== Task item ==
Exactly repeat the full listing that follows.
─── Dataset content
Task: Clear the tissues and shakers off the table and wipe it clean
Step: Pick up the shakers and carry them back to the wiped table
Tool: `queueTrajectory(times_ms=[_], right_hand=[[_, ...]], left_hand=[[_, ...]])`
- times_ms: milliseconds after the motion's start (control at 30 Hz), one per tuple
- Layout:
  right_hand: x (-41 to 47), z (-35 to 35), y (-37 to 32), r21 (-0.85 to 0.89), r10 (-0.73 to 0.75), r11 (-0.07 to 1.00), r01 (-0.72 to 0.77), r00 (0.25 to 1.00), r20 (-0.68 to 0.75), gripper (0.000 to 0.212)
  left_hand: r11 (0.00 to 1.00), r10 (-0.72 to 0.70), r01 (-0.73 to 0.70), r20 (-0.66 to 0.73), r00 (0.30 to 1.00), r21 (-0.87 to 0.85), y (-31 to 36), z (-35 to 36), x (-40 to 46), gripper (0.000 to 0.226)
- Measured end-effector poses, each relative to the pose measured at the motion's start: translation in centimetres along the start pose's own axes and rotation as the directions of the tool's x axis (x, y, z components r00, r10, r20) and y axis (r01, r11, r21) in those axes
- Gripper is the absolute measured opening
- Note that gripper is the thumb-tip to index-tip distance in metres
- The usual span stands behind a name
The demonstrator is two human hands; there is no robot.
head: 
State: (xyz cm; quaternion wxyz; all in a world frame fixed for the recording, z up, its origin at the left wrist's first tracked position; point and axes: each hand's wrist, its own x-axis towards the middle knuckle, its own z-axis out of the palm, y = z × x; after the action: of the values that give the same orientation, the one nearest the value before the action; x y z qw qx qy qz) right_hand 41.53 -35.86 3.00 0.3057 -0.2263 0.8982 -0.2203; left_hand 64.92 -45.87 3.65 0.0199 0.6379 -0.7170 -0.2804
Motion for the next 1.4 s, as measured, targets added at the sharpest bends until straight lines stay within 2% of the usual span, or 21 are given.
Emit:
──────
== Result ==
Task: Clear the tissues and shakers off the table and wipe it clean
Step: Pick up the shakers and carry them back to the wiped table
Tool: `queueTrajectory(times_ms=[_], right_hand=[[_, ...]], left_hand=[[_, ...]])`
- times_ms: milliseconds after the motion's start (control at 30 Hz), one per tuple
- Layout:
  right_hand: x (-41 to 47), z (-35 to 35), y (-37 to 32), r21 (-0.85 to 0.89), r10 (-0.73 to 0.75), r11 (-0.07 to 1.00), r01 (-0.72 to 0.77), r00 (0.25 to 1.00), r20 (-0.68 to 0.75), gripper (0.000 to 0.212)
  left_hand: r11 (0.00 to 1.00), r10 (-0.72 to 0.70), r01 (-0.73 to 0.70), r20 (-0.66 to 0.73), r00 (0.30 to 1.00), r21 (-0.87 to 0.85), y (-31 to 36), z (-35 to 36), x (-40 to 46), gripper (0.000 to 0.226)
- Measured end-effector poses, each relative to the pose measured at the motion's start: translation in centimetres along the start pose's own axes and rotation as the directions of the tool's x axis (x, y, z components r00, r10, r20) and y axis (r01, r11, r21) in those axes
- Gripper is the absolute measured opening
- Note that gripper is the thumb-tip to index-tip distance in metres
- The usual span stands behind a name
The demonstrator is two human hands; there is no robot.
head: 
State: (xyz cm; quaternion wxyz; all in a world frame fixed for the recording, z up, its origin at the left wrist's first tracked position; point and axes: each hand's wrist, its own x-axis towards the middle knuckle, its own z-axis out of the palm, y = z × x; after the action: of the values that give the same orientation, the one nearest the value before the action; x y z qw qx qy qz) right_hand 41.53 -35.86 3.00 0.3057 -0.2263 0.8982 -0.2203; left_hand 64.92 -45.87 3.65 0.0199 0.6379 -0.7170 -0.2804
Motion for the next 1.4 s, as measured, targets added at the sharpest bends until straight lines stay within 2% of the usual span, or 21 are given.
Emit:

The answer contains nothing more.